The task: Write every line below out again, exactly as given, but leave out the pictures.

Raw data:
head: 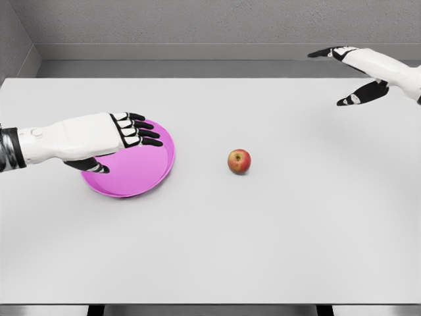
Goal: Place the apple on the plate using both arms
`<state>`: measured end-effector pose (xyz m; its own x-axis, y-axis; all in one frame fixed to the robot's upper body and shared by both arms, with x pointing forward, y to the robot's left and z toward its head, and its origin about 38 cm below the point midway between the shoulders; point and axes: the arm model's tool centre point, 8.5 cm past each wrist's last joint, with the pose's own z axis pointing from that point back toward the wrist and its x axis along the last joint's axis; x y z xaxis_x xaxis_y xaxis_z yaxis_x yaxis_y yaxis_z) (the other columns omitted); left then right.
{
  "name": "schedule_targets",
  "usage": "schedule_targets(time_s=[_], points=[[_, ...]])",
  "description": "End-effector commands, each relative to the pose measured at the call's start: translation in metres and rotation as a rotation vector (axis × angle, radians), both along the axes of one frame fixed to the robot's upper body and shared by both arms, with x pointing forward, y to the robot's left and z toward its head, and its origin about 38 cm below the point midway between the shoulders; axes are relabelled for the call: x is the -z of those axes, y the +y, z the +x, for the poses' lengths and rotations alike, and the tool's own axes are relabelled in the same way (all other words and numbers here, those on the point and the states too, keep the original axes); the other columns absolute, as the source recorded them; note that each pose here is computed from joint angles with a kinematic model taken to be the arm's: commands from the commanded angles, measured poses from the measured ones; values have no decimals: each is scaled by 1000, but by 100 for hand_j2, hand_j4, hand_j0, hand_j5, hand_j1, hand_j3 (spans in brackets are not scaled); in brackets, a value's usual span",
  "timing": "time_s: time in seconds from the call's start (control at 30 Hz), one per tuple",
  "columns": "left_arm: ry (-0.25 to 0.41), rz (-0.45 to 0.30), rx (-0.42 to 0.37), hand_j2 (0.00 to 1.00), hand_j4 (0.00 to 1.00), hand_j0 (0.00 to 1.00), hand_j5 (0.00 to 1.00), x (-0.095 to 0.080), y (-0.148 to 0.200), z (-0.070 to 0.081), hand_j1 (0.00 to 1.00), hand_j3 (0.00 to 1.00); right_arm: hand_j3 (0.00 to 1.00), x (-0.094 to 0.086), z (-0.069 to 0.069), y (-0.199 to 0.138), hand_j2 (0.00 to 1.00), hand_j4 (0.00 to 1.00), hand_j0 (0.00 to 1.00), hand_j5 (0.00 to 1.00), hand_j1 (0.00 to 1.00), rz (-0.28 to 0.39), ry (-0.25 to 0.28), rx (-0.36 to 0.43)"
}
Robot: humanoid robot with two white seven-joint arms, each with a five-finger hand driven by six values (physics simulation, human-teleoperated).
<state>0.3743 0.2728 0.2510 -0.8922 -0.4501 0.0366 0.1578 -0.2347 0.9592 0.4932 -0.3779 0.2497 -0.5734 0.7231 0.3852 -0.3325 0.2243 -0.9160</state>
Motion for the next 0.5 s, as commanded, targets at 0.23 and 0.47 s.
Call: schedule_targets(time_s=[0.23,0.47], points=[[-78,52,380,100,100,100,100,-21,-151,5,100,100,100,12,-2,-35,100,100,100,100,100,44,40,99],[57,128,291,100,100,100,100,40,-206,61,100,100,100,21,-5,-35,100,100,100,100,100,41,59,98]])
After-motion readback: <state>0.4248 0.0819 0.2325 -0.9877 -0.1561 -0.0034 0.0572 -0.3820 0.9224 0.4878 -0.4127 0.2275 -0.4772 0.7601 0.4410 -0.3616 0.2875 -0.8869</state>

Reply:
head: 
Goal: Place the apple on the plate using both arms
`<state>`: measured end-effector pose (xyz m; its own x-axis, y-axis; all in one frame fixed to the robot's upper body and shared by both arms, with x pointing forward, y to the robot's left and z toward its head, and its origin about 38 cm below the point midway between the shoulders; point and axes: the arm model's tool centre point, 8.5 cm past each wrist's last joint, with the pose's own z axis pointing from that point back toward the wrist and its x axis along the last joint's axis; x y z xaxis_x xaxis_y xaxis_z yaxis_x yaxis_y yaxis_z) (the other columns omitted); left then right.
{
  "name": "schedule_targets",
  "usage": "schedule_targets(time_s=[_], points=[[_, ...]])",
  "description": "End-effector commands, each relative to the pose measured at the call's start: translation in metres and rotation as a rotation vector (axis × angle, radians), both along the axes of one frame fixed to the robot's upper body and shared by both arms, with x pointing forward, y to the robot's left and z toward its head, and its origin about 38 cm below the point midway between the shoulders; axes are relabelled for the call: x is the -z of those axes, y the +y, z the +x, for the poses' lengths and rotations alike, and the tool's own axes are relabelled in the same way (all other words and numbers here, those on the point and the states too, keep the original axes); the other columns absolute, as the source recorded them; note that each pose here is computed from joint angles with a kinematic model taken to be the arm's: commands from the commanded angles, measured poses from the measured ones; values have no decimals: each is scaled by 1000, but by 100 for hand_j2, hand_j4, hand_j0, hand_j5, hand_j1, hand_j3 (spans in brackets are not scaled); in brackets, a value's usual span",
  "timing": "time_s: time in seconds from the call's start (control at 30 Hz), one per tuple",
  "columns": "left_arm: ry (-0.25 to 0.41), rz (-0.45 to 0.30), rx (-0.42 to 0.37), hand_j2 (0.00 to 1.00), hand_j4 (0.00 to 1.00), hand_j0 (0.00 to 1.00), hand_j5 (0.00 to 1.00), x (-0.095 to 0.080), y (-0.148 to 0.200), z (-0.070 to 0.081), hand_j1 (0.00 to 1.00), hand_j3 (0.00 to 1.00); right_arm: hand_j3 (0.00 to 1.00), x (-0.094 to 0.086), z (-0.069 to 0.069), y (-0.199 to 0.138), hand_j2 (0.00 to 1.00), hand_j4 (0.00 to 1.00), hand_j0 (0.00 to 1.00), hand_j5 (0.00 to 1.00), hand_j1 (0.00 to 1.00), rz (-0.28 to 0.39), ry (-0.25 to 0.28), rx (-0.36 to 0.43)"
}
Robot: humanoid robot with two white seven-joint arms, each with a five-finger hand driven by six values (physics simulation, human-teleoperated).
<state>0.3743 0.2728 0.2510 -0.8922 -0.4501 0.0366 0.1578 -0.2347 0.9592 0.4932 -0.3779 0.2497 -0.5734 0.7231 0.3852 -0.3325 0.2243 -0.9160</state>
Motion for the next 0.5 s, as commanded, targets at 0.23 and 0.47 s.
Call: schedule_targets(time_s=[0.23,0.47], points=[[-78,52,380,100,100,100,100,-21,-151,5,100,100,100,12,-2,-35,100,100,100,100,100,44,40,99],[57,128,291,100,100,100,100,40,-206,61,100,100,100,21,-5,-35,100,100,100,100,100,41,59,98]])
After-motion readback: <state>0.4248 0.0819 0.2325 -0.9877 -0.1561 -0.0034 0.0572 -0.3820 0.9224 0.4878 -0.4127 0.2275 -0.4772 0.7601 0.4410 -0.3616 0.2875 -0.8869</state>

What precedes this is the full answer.